▶ _What the exercise asks_
Without the pictures, print the lines from the one holding "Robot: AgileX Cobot" through the last line below, both included, exactly as they stand.

======

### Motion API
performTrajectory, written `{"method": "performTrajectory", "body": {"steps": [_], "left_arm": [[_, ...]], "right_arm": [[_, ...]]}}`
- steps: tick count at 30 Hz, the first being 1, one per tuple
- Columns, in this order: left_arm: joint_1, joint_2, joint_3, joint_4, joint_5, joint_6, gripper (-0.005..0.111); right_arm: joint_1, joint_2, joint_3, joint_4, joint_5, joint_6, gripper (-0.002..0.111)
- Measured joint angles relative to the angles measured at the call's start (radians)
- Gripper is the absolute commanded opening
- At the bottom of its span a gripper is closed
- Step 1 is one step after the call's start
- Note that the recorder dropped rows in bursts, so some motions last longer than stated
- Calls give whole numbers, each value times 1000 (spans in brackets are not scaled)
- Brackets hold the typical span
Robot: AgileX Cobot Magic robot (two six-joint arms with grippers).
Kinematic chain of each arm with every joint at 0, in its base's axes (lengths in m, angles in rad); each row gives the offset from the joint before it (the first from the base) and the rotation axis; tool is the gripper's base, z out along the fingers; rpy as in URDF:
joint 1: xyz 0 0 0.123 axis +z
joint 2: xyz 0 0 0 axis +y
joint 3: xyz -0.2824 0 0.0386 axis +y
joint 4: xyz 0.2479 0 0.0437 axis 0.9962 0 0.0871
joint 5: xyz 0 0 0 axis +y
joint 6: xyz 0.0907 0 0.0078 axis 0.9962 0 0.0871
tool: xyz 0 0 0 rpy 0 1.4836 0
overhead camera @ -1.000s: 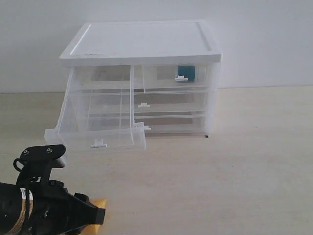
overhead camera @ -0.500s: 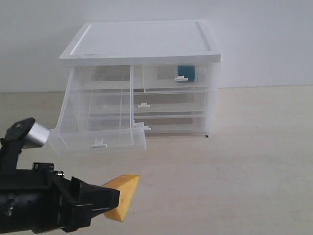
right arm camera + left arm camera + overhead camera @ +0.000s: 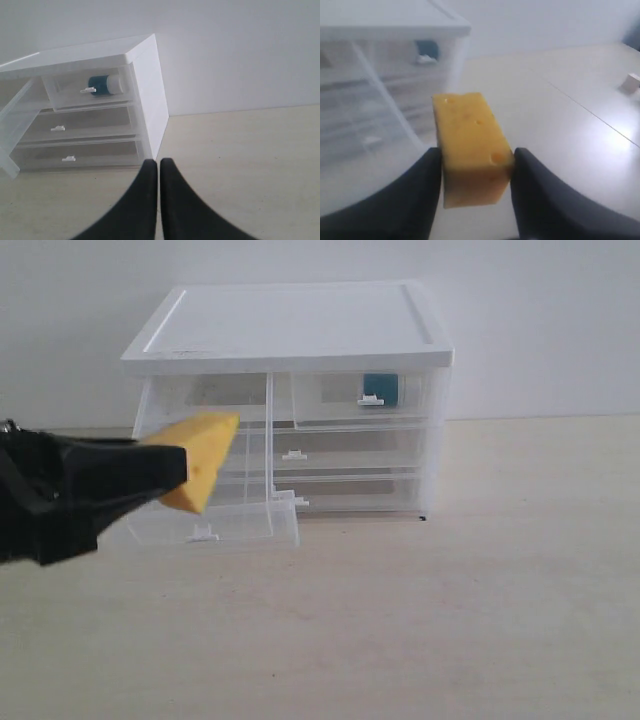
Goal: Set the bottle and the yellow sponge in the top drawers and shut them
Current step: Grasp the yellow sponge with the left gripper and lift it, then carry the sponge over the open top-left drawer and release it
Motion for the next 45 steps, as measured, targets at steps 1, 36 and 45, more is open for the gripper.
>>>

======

▶ _Final answer_
Robot: AgileX Cobot Magic robot (two six-joint arms with grippers).
Kinematic chain of each arm with every joint at 0, in its base's axes (lengths in m, angles in rad); each row gives the offset from the joint before it (the first from the base) and the rotation axis; tool is the gripper's base, z out along the fingers; rpy as in URDF:
joint 1: xyz 0 0 0.123 axis +z
joint 2: xyz 0 0 0 axis +y
joint 3: xyz -0.2824 0 0.0386 axis +y
joint 4: xyz 0.2479 0 0.0437 axis 0.9962 0 0.0871
joint 5: xyz 0 0 0 axis +y
joint 6: xyz 0.0907 0 0.0078 axis 0.9962 0 0.0871
tool: xyz 0 0 0 rpy 0 1.4836 0
overhead camera @ -1.000s: 
overhead camera @ -0.500s: 
right arm camera + left arm camera + overhead camera @ +0.000s: 
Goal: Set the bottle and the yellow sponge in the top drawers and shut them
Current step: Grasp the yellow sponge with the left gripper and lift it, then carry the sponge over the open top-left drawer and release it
Motion for the next 45 steps, as measured, targets at steps 1, 36 and 45, more is open for the gripper.
>>>

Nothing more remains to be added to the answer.